§ **What you have to do**
Search the records below for "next" and copy every line it turns up in.

┄┄┄┄┄┄

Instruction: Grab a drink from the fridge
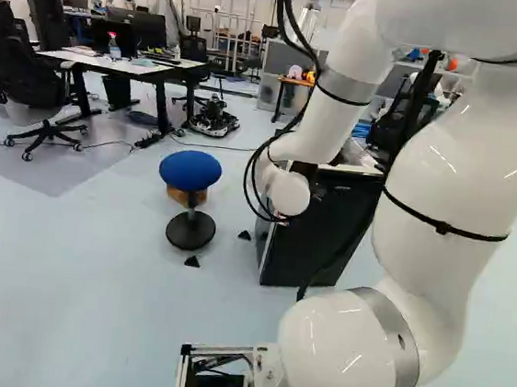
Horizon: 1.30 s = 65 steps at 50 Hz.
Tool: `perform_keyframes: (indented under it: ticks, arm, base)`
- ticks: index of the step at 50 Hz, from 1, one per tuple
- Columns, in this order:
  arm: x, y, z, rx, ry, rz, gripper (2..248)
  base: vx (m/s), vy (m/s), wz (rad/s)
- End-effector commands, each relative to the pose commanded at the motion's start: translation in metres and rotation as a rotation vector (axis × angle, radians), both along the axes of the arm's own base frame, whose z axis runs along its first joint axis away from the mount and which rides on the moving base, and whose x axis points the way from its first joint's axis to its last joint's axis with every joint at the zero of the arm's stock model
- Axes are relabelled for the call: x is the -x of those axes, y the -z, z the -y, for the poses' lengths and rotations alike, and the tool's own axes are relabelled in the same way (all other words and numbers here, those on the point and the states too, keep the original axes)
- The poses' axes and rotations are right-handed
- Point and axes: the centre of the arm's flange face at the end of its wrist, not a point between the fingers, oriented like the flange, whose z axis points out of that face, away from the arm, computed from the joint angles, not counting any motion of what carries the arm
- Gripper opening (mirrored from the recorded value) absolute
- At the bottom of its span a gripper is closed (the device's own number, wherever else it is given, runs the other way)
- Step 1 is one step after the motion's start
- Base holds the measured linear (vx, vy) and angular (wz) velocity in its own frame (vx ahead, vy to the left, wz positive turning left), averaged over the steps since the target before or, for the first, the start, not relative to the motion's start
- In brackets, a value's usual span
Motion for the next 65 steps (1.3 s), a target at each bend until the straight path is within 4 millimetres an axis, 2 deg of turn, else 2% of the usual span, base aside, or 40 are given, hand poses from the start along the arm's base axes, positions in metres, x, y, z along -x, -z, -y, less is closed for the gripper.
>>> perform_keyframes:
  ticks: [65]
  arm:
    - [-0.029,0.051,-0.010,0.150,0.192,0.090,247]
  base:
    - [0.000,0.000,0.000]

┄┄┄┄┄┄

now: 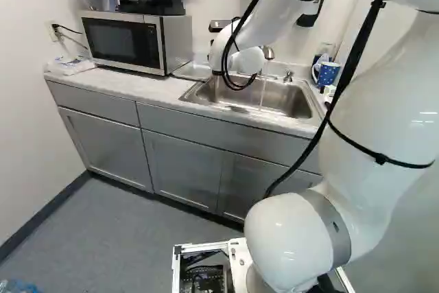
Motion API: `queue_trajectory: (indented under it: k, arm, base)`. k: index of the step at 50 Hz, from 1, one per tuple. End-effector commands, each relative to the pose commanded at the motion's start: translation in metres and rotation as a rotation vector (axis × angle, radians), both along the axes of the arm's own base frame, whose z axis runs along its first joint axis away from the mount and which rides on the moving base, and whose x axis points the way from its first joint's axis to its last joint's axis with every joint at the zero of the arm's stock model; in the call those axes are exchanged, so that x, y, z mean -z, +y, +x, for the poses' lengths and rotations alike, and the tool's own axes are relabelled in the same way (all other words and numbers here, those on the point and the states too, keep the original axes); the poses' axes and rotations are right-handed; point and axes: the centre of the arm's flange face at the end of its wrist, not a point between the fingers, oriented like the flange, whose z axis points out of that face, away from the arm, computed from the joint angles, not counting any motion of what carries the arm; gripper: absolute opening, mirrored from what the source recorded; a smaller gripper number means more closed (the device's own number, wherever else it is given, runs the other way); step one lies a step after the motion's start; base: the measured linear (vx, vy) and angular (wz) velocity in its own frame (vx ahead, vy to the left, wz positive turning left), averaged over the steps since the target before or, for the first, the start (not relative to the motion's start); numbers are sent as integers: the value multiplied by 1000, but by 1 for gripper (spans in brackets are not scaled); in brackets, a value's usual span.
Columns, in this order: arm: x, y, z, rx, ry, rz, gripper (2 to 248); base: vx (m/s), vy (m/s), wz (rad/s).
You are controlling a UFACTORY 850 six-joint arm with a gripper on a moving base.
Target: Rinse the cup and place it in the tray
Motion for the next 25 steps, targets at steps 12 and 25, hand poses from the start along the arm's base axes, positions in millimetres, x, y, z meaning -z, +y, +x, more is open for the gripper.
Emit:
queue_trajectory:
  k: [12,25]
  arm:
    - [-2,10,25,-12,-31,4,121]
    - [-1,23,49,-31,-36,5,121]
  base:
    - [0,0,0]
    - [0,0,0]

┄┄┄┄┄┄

§ **Answer**
Motion for the next 65 steps (1.3 s), a target at each bend until the straight path is within 4 millimetres an axis, 2 deg of turn, else 2% of the usual span, base aside, or 40 are given, hand poses from the start along the arm's base axes, positions in metres, x, y, z along -x, -z, -y, less is closed for the gripper.
Motion for the next 25 steps, targets at steps 12 and 25, hand poses from the start along the arm's base axes, positions in millimetres, x, y, z meaning -z, +y, +x, more is open for the gripper.

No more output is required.